The comm channel was drowned out by the sound of Chén, screaming “Seven!” in a voice choked with tears. Then he yelled “Six!” And then “five!”

 

Only then did I understand. Chén was reacting to the news of Shanghai’s destruction in the worst possible way—a nervous breakdown, right in the middle of combat. And who could blame him? He wasn’t a soldier.
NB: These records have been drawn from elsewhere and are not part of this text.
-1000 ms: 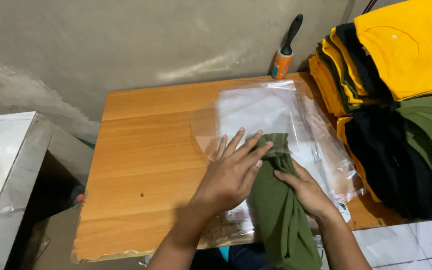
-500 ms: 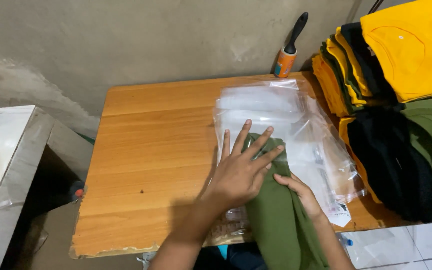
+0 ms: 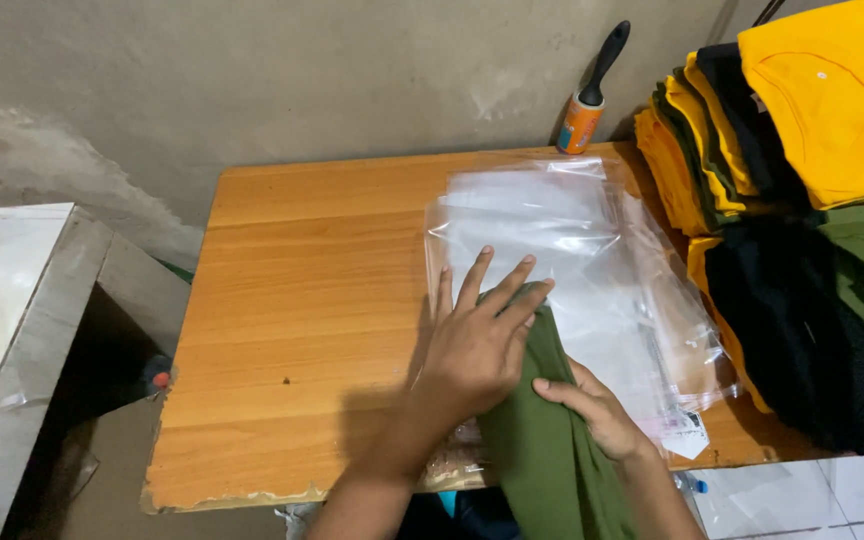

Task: Folding a t-shirt and placing it inside a clear plastic packaging bag.

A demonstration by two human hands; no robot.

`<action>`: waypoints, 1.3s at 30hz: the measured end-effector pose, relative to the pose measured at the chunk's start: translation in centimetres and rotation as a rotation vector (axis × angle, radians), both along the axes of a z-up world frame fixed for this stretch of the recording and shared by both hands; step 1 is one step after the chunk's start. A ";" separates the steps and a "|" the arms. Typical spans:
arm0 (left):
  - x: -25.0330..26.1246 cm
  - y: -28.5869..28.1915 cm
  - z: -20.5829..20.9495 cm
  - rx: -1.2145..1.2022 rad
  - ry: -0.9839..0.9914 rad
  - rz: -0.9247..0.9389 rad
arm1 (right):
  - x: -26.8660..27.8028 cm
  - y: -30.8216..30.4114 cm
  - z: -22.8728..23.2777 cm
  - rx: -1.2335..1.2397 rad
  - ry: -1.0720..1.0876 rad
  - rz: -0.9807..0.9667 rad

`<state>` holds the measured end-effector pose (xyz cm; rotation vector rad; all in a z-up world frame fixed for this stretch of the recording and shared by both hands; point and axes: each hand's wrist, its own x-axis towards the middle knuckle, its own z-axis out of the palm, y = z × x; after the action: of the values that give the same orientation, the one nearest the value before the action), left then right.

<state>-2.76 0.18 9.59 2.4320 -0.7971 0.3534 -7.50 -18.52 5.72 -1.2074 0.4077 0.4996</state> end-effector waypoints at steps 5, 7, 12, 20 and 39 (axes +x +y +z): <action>-0.5 1.0 1.3 -0.128 0.052 0.119 | -0.1 0.2 0.6 -0.036 0.096 -0.079; -0.8 1.2 1.6 -0.109 0.031 0.083 | 0.4 -0.4 0.0 0.036 0.086 -0.180; -1.8 0.9 1.0 -0.049 -0.060 0.036 | 1.1 -2.9 -4.3 0.279 0.182 -0.357; -2.9 -0.6 1.6 -0.279 0.073 -0.209 | 1.3 -7.4 -17.8 -0.119 -0.326 -0.190; -2.4 -0.8 0.3 -1.431 1.019 0.296 | 0.7 -3.8 -15.5 -0.124 -0.563 -0.115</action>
<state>-5.12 -0.57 9.93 1.0392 0.2844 -0.2085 -6.79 -22.35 -9.83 -1.3750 0.0231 0.0233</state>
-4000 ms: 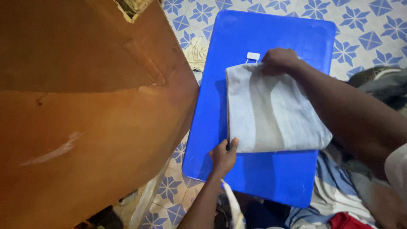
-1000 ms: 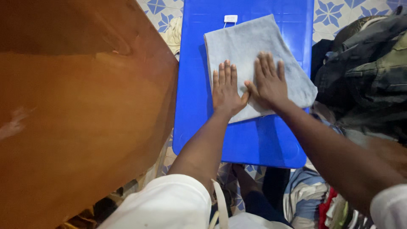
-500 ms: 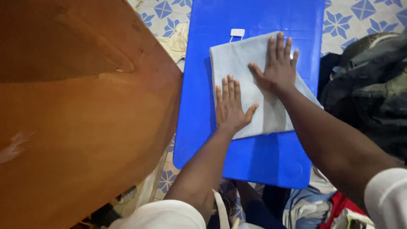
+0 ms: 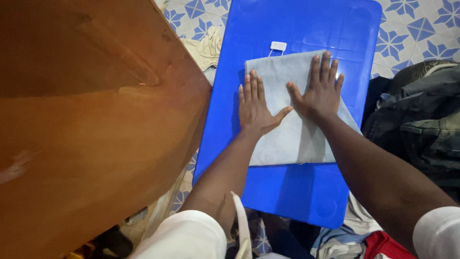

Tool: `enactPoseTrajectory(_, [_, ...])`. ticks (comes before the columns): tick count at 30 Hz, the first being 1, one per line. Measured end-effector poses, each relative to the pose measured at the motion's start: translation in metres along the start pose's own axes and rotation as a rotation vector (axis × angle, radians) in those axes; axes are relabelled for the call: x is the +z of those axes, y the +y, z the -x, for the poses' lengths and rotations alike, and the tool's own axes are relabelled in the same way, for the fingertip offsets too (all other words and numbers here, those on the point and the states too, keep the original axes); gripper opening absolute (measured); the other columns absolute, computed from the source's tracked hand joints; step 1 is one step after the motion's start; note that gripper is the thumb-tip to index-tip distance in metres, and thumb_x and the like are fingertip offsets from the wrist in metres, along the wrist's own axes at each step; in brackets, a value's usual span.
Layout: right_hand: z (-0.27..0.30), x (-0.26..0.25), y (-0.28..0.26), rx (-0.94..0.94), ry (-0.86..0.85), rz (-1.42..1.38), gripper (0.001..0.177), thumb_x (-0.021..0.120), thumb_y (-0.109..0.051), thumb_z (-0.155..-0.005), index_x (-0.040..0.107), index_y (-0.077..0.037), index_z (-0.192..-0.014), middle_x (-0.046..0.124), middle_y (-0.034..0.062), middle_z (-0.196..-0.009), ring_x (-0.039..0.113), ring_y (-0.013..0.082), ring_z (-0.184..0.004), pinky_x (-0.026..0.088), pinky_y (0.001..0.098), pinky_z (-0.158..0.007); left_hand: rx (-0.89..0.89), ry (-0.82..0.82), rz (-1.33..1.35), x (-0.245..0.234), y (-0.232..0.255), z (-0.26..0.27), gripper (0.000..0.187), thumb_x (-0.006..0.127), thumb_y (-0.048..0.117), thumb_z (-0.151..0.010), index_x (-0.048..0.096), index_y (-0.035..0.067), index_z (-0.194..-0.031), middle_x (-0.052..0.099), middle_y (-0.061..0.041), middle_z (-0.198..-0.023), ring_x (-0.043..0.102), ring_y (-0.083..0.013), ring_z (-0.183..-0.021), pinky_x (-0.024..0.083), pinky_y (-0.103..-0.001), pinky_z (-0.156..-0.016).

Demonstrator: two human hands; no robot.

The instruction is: The person picks up a pair of denim jeans from a storage area, lays them flat onto a blue plastic surface, and systematically folds them repeatedly into a compact neat stack before placing the folded jeans back into the wardrobe shelf.

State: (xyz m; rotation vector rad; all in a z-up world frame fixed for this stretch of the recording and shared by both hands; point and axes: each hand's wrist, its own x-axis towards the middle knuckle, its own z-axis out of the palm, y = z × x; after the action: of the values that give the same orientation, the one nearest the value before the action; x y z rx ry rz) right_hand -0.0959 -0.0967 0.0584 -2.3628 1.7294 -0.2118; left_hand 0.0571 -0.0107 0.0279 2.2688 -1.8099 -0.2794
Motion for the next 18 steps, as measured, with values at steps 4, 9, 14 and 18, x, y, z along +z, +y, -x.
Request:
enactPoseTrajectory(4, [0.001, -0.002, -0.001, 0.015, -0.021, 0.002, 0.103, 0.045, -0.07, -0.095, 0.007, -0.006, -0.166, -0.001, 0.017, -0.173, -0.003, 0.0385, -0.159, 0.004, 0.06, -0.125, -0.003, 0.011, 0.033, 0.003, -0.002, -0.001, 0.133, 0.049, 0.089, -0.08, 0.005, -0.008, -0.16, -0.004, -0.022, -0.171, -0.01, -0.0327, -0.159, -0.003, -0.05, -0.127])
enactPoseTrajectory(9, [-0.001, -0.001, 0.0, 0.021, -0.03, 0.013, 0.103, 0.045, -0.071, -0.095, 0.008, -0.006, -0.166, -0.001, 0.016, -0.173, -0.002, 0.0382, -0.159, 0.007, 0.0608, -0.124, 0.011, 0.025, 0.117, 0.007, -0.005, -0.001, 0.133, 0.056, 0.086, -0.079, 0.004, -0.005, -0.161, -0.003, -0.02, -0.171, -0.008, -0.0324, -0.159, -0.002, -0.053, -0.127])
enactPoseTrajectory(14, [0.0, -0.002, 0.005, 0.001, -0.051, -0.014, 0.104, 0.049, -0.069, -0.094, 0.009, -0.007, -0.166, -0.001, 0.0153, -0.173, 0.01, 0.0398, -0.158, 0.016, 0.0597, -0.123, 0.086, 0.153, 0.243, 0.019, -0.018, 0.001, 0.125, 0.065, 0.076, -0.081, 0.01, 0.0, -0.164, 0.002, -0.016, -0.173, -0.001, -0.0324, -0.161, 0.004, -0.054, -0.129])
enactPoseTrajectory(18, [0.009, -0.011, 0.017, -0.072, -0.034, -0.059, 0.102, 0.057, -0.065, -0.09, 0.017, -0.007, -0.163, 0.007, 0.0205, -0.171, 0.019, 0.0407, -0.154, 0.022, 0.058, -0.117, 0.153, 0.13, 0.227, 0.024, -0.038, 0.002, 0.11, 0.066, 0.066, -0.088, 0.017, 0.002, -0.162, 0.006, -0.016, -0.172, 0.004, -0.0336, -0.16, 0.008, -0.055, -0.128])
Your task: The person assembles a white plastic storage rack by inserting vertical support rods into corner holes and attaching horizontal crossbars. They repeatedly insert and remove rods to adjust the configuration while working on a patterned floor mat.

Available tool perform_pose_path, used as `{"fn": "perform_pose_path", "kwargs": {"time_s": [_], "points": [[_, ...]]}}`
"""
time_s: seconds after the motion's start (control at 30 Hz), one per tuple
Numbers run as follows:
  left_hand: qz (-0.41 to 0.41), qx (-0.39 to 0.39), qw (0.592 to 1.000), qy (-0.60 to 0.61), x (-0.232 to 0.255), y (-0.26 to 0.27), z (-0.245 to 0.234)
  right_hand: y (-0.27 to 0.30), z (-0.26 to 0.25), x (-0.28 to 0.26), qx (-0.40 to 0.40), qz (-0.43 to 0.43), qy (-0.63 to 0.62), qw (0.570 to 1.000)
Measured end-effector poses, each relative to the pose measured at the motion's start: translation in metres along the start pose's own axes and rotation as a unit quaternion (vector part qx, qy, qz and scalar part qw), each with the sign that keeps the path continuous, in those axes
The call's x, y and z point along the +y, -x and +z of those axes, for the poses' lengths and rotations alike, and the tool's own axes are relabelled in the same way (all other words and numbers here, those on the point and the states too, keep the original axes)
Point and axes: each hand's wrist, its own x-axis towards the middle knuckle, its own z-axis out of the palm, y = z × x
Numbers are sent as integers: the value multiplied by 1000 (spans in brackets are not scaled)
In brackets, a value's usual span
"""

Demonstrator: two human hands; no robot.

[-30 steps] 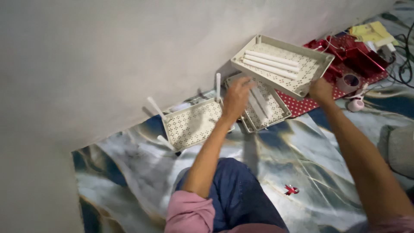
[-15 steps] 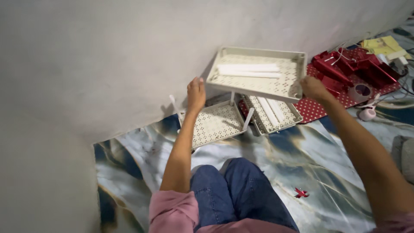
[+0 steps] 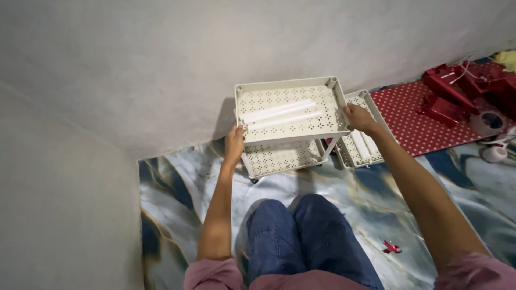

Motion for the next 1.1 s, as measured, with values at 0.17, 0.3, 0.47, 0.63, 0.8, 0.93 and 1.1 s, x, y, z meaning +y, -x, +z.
{"fn": "perform_pose_path", "kwargs": {"time_s": [0.17,0.3,0.47,0.63,0.8,0.93,1.1], "points": [[-27,23,997,65,-9,35,-7,-6,20,-6,-36,23,23,999],[14,29,991,128,-20,43,-2,-6,29,-10,-31,21,34,999],[-66,17,991,114,-28,42,3,1,32,-13,-14,71,-29,997],[-84,21,992,93,-32,31,3,11,32,-13,7,75,8,997],[-88,-10,992,94,-34,26,-7,10,31,-14,-27,101,144,984],[-82,-32,993,82,-23,31,-12,1,25,-10,-29,76,180,980],[-55,-37,995,80,-22,42,-13,-5,29,-7,-47,44,210,976]]}}
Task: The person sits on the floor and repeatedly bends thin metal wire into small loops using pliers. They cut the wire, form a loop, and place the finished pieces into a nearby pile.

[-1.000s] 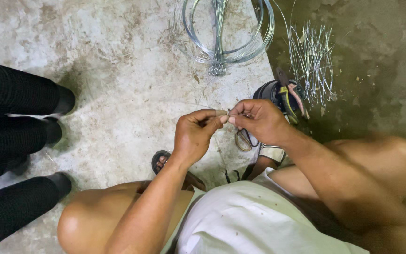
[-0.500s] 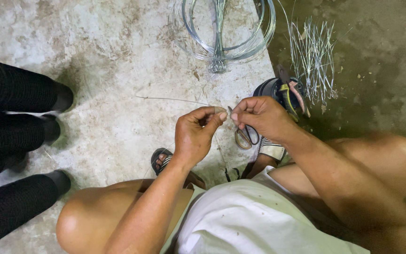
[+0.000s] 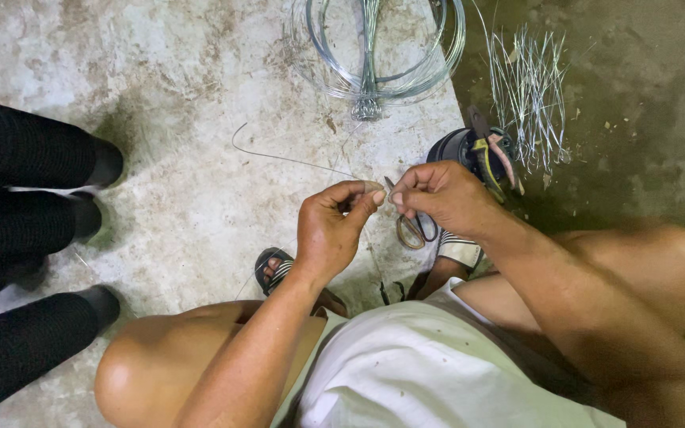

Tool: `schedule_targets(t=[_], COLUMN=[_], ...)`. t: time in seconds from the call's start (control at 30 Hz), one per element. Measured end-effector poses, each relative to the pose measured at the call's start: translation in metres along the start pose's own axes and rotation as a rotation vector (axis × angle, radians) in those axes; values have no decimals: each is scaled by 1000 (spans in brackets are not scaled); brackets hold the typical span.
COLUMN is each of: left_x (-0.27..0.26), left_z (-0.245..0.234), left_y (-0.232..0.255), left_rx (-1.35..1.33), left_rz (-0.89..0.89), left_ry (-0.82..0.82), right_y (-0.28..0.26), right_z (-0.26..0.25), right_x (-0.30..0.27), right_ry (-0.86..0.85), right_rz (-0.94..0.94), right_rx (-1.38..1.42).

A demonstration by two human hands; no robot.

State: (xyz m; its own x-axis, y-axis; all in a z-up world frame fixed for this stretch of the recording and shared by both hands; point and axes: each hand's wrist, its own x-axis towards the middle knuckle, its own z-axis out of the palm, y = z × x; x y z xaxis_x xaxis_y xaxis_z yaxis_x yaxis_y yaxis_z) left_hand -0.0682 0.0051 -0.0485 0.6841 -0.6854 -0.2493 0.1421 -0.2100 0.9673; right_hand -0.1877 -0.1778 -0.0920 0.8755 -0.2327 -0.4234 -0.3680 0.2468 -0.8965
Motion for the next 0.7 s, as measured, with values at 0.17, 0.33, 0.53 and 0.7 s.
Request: schedule_targets(t=[0.17, 0.33, 0.53, 0.7], left_x=[-5, -11, -10, -9], left_z=[4, 7, 9, 11], left_y=[8, 15, 12, -3], left_rx=[113, 415, 541, 187], left_rz=[113, 301, 383, -17], left_ry=[43, 4, -40, -112], right_y=[1, 0, -24, -53], right_z=[4, 14, 22, 28], right_x=[-4, -9, -20, -34], right_ry=[33, 96, 127, 105], right_rz=[-33, -129, -152, -573], right_rx=[-46, -203, -433, -774])
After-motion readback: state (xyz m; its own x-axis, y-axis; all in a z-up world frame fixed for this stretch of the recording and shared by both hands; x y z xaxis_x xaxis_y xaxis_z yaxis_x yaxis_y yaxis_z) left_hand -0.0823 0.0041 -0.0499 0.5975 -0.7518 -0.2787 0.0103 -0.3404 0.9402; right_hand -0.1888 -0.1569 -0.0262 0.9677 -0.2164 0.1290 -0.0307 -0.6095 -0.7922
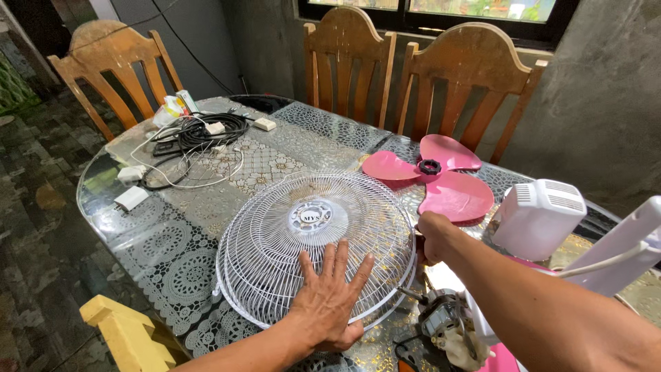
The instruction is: The person assembles a pink and white electric fan on a glass table. They connect the motor to the stand, route the power cord through the base, and attach the fan blades and front grille.
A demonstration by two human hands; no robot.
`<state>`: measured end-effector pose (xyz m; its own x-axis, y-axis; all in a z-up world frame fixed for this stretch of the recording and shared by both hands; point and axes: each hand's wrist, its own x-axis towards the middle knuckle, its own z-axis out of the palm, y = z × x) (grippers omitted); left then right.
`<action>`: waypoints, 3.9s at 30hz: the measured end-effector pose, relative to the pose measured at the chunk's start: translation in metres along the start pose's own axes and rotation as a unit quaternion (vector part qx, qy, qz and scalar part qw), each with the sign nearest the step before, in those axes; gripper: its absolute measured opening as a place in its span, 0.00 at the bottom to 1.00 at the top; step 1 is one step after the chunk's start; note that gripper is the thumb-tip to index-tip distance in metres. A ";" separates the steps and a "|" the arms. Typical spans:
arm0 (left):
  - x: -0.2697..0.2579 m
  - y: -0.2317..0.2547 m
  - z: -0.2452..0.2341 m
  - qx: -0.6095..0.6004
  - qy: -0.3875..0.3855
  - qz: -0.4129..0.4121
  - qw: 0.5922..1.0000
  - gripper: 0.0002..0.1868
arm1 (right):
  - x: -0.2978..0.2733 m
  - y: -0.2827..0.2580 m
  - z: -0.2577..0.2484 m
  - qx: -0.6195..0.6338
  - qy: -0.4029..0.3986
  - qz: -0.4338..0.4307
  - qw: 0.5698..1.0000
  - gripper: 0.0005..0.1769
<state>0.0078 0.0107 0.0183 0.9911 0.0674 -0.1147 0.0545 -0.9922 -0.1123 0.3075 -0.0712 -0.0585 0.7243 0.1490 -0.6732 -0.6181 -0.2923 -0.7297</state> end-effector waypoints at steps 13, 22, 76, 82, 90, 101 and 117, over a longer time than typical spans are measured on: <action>0.006 -0.019 -0.002 -0.007 -0.012 -0.007 1.000 0.62 | 0.007 0.011 -0.012 0.026 0.014 0.090 0.996 0.12; -0.024 -0.015 0.015 -0.246 0.270 -0.393 0.844 0.54 | 0.016 0.002 0.008 0.022 0.006 -0.029 0.999 0.13; -0.022 -0.093 0.018 -0.670 0.097 -0.632 0.376 0.46 | 0.023 0.013 0.004 -0.194 -0.021 -0.164 0.967 0.26; 0.002 -0.080 -0.011 -0.394 0.253 -0.587 0.661 0.61 | -0.010 0.007 0.006 -0.169 0.038 -0.300 0.938 0.22; 0.037 -0.035 -0.062 -0.268 0.222 -0.284 0.893 0.58 | -0.047 0.003 -0.003 -0.017 0.015 -0.304 0.952 0.25; 0.045 0.026 0.002 0.095 0.041 0.069 0.992 0.56 | -0.133 0.051 -0.020 0.056 0.015 -0.325 0.944 0.18; 0.070 0.017 -0.011 0.078 -0.044 0.156 0.984 0.32 | -0.189 0.081 -0.044 0.091 -0.027 -0.310 0.946 0.17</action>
<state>0.0794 -0.0023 0.0190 0.9421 -0.2213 -0.2518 -0.2759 -0.9386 -0.2073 0.1340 -0.1644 0.0148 0.9511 0.2888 -0.1098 -0.1247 0.0335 -0.9916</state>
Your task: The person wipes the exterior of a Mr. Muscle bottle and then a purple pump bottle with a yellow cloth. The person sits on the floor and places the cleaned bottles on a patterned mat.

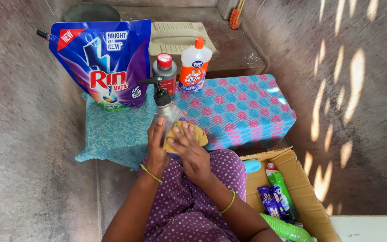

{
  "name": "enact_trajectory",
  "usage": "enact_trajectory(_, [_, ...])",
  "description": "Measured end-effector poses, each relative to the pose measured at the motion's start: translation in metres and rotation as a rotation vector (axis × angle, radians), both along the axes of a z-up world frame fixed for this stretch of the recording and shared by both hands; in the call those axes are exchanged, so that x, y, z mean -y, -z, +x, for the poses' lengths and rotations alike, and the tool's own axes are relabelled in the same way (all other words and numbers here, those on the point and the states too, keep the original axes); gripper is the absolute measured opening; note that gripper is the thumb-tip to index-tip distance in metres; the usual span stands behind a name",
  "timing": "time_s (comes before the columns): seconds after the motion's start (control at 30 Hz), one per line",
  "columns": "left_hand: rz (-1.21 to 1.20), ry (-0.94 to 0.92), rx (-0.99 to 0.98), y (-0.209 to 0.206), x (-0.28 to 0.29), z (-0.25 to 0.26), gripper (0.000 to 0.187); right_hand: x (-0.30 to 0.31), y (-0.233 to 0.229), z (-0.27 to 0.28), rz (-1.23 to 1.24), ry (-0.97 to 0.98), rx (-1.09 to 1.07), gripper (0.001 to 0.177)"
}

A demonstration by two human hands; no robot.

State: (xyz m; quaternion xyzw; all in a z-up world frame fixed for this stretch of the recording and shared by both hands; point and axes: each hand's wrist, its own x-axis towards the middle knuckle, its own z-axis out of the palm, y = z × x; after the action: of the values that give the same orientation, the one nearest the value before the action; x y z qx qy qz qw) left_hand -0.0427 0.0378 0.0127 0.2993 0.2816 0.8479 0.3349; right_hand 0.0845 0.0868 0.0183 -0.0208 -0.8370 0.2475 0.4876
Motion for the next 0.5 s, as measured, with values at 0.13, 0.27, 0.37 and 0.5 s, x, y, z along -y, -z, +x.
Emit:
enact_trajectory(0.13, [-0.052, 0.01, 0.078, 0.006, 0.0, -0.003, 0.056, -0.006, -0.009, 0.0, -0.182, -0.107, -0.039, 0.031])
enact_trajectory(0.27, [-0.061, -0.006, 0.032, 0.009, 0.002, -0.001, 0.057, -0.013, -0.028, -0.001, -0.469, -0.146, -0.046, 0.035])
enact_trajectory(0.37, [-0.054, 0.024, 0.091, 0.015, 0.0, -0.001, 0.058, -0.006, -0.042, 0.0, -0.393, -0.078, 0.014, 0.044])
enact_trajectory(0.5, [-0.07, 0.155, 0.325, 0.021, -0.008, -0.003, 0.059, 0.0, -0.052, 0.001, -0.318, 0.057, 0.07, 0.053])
No one had prepared him—or any of us—for the horrors of war.

 

I located Chén’s ship on my tactical display and saw that he was already turning into a steep dive toward the Disrupter, with his guns apparently set to auto-fire. His shields took a direct hit and failed, and then a second later, his weapons failed, too, followed by his engines. But his ship’s momentum continued to hurtle it forward, toward the Disrupter, and on my HUD, his ship began to flash red, indicating that its reactor core had been set to overload.

 

Over my comlink, I heard Chén cursing and shouting in Chinese. The English translation popped up on my HUD: They killed my sister! Now I’m going to kill them!

 

I watched in paralyzed horror as Chén continued his dive toward the Disrupter’s spinning faceted surface, and I saw my father spiral his ship over into a sharp dive to pursue him. As Chén’s Interceptor closed in on the spinning dodecahedron, I winced and held my breath, expecting his ship to impact on its deflector shield. But a millisecond before his ship reached it, its reactor detonated, lighting up the sky.